This eugenicist poster presents the differences between different African faces, highlighting the features of the so-considered “criminal” and “civil insane.” I found it to be a good demonstration of the belief within eugenics that someone’s facial features could be used to determine their personality type. Eugenicists believed that one’s personality could be determined by their appearance. Having a “shorter, broader, higher head” for example could classify one as a criminal according to this poster. Biology and anthropology were used as both logical proof and a moral conscience for these claims. It was thought processes like this that allowed for racism to flourish from eugenics in interwar Europe.
Another interesting aspect of this poster is the fact that it comes from Britain, where eugenics were supposedly based more in social class than in race. It helps to prove Stone’s argument in Breeding Superman that racial eugenics were more prominent in Britain than the nation’s eugenicists preferred to lead on.
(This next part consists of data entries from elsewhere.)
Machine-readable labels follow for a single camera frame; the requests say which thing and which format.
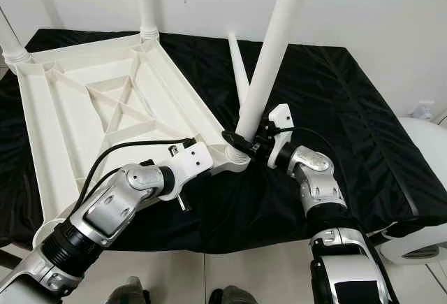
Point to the black metal table leg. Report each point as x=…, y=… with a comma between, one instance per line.
x=380, y=235

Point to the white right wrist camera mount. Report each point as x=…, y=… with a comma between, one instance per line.
x=281, y=115

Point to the robot left leg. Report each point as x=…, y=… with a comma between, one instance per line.
x=129, y=295

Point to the white plastic table leg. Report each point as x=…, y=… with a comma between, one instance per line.
x=148, y=3
x=237, y=66
x=14, y=49
x=272, y=45

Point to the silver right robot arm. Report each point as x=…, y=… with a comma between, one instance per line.
x=318, y=178

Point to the robot leg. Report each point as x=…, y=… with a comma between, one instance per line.
x=232, y=296
x=129, y=295

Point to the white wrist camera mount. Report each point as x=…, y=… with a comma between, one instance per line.
x=281, y=115
x=192, y=157

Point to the robot right leg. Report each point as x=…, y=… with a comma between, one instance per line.
x=232, y=296

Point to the black tablecloth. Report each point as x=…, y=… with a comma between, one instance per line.
x=356, y=122

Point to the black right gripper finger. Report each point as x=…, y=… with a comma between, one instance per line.
x=235, y=140

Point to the white wall socket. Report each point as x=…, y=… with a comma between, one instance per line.
x=423, y=110

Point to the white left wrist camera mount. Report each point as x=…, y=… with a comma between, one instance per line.
x=192, y=157

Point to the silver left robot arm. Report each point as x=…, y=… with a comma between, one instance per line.
x=119, y=206

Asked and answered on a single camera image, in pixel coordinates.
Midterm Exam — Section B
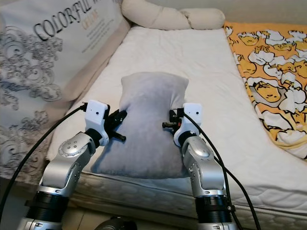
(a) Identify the long beige bolster pillow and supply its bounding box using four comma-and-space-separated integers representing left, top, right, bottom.
121, 0, 226, 31

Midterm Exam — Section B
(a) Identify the grey printed headboard cushion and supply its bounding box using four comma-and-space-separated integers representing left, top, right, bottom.
0, 0, 131, 188

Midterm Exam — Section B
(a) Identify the grey velvet pillow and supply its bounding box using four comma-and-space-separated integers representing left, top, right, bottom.
90, 71, 195, 180

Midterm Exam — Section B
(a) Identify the grey robot leg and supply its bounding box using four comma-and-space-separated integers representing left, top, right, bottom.
93, 217, 138, 230

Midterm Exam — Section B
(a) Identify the yellow cartoon egg blanket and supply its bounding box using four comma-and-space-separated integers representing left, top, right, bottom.
224, 21, 307, 161

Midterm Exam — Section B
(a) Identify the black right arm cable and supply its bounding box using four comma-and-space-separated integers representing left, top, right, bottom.
181, 112, 262, 230

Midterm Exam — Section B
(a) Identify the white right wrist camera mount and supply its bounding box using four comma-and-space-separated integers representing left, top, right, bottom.
174, 103, 203, 145

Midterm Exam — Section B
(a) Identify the white quilted mattress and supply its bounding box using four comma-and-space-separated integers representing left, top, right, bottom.
46, 26, 307, 227

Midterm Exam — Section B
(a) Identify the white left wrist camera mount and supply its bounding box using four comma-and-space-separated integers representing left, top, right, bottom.
84, 100, 110, 136

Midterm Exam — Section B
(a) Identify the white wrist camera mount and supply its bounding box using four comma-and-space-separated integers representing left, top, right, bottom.
174, 103, 203, 145
84, 100, 110, 136

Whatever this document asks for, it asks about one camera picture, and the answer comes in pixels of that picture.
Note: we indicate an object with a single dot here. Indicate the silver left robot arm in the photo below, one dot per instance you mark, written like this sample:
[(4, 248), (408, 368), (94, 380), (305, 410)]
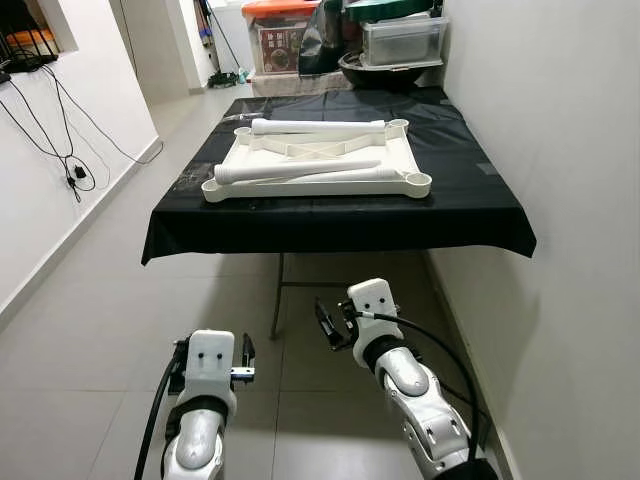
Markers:
[(198, 445)]

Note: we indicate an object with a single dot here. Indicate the black electronic devices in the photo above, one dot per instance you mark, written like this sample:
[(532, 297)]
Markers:
[(25, 50)]

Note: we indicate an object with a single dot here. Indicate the clear tape strip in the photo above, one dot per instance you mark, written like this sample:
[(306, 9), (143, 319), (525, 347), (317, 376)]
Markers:
[(247, 117)]

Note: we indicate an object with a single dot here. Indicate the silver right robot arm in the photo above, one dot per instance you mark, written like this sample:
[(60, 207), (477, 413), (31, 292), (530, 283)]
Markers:
[(425, 405)]

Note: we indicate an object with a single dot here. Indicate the clear plastic storage box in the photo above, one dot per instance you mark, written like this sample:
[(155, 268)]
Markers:
[(405, 42)]

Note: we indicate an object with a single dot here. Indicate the orange lid storage box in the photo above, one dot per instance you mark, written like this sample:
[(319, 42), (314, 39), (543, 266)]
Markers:
[(280, 45)]

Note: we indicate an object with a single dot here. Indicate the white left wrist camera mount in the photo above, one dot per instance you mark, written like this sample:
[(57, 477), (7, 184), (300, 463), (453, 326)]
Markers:
[(210, 365)]

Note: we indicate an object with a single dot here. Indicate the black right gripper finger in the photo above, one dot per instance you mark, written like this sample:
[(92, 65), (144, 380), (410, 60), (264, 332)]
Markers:
[(330, 325)]

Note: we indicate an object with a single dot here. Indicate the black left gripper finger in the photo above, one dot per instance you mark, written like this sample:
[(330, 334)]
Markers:
[(182, 352), (249, 350)]

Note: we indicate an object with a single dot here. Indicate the black round basin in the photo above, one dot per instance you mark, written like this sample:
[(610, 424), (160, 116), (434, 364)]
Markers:
[(385, 76)]

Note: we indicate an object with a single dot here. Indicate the black plastic bag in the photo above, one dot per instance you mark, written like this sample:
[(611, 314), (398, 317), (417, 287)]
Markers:
[(322, 45)]

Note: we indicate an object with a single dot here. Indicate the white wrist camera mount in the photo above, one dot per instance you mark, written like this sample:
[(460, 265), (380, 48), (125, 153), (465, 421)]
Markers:
[(210, 365), (375, 300)]

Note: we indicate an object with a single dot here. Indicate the white plastic children table top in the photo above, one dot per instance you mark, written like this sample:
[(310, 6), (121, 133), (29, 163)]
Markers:
[(330, 150)]

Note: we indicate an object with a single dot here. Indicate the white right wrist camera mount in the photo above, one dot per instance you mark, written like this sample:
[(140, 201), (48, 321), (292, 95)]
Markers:
[(375, 300)]

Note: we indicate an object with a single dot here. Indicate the dark green round lid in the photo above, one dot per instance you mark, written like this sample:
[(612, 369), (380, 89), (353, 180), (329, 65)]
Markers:
[(395, 10)]

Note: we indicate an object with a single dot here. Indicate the black tablecloth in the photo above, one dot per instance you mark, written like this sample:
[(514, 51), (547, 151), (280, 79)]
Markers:
[(470, 200)]

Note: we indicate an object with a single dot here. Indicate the beige patterned cloth cover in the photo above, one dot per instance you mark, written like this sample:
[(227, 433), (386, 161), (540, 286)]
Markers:
[(295, 84)]

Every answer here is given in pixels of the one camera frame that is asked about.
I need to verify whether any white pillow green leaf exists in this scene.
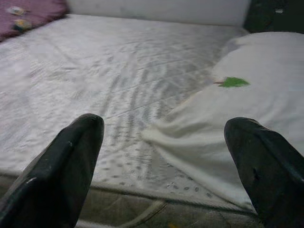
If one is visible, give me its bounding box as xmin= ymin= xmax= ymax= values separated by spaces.
xmin=142 ymin=31 xmax=304 ymax=210

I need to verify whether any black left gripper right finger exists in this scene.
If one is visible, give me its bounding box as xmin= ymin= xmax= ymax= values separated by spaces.
xmin=224 ymin=116 xmax=304 ymax=228

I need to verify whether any white patterned mattress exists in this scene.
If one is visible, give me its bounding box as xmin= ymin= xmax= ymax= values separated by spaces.
xmin=0 ymin=13 xmax=262 ymax=228

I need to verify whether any black cabinet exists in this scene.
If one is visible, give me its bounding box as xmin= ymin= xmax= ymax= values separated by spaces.
xmin=243 ymin=0 xmax=304 ymax=34

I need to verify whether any mauve penguin print blanket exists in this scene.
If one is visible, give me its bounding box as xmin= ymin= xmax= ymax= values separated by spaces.
xmin=0 ymin=0 xmax=69 ymax=44

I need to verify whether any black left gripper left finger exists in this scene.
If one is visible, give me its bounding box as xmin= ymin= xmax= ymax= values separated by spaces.
xmin=0 ymin=113 xmax=105 ymax=228

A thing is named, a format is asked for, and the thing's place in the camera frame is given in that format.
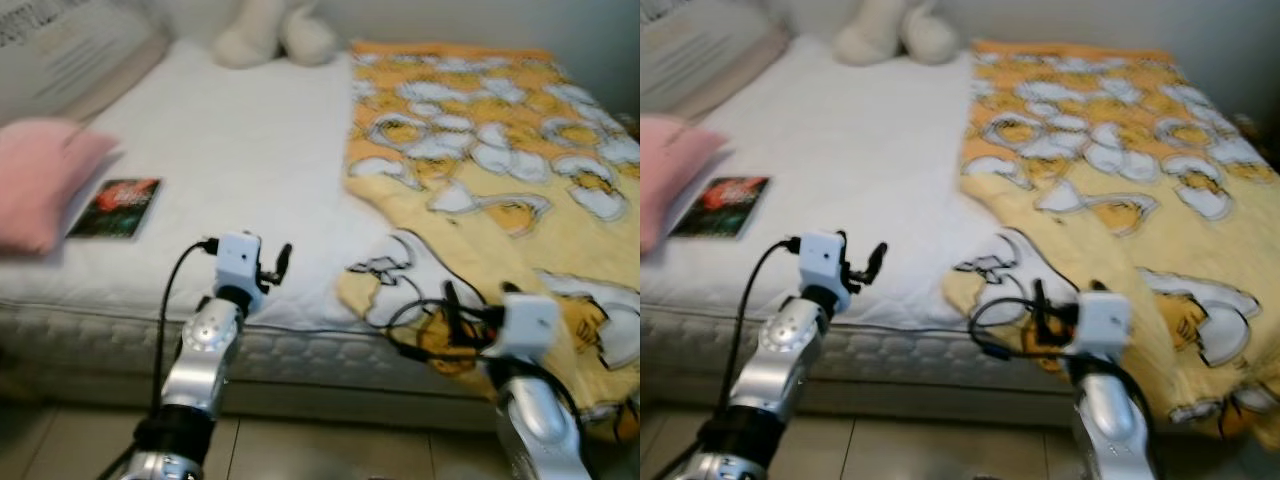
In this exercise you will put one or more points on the beige floral print pillow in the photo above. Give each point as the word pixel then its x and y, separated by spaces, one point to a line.
pixel 70 50
pixel 700 50

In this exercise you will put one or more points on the white quilted mattress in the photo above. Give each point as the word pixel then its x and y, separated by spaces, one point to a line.
pixel 250 150
pixel 860 150

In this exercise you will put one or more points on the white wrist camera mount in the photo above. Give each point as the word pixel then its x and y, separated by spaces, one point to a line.
pixel 1102 322
pixel 238 262
pixel 528 325
pixel 822 262

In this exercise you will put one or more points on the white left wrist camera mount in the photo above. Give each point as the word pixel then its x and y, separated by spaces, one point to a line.
pixel 822 262
pixel 238 262

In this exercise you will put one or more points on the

After the atrocities committed by Germany that used eugenics as their logic were exposed, Britain claimed that their eugenics programs were based around preserving the traditional class system that had been becoming obsolete. However, as an empire that spanned almost all the continents of the world, as well as the peoples of different races that resided on them, Britain felt it necessary to assert its dominance over the natives of their colonies. Therefore, eugenics was used to “prove” white supremacy. This poster shows how the British did this by using the reasoning that Africans were naturally savages who would disrupt the social order with their “natural” tendencies toward violence. Documents such as this could have easily manipulated the mindsets of the middle class through its fear tactics.
After having become aware of how British eugenics were based around similar ideals as those in the more extreme Nazi Germany, it fascinates me how one country used these ideas to justify a mass genocide, while the other fought against these actions. Could Britain have eventually reached a tipping point that would have caused the nation to undertake similar actions as Germany?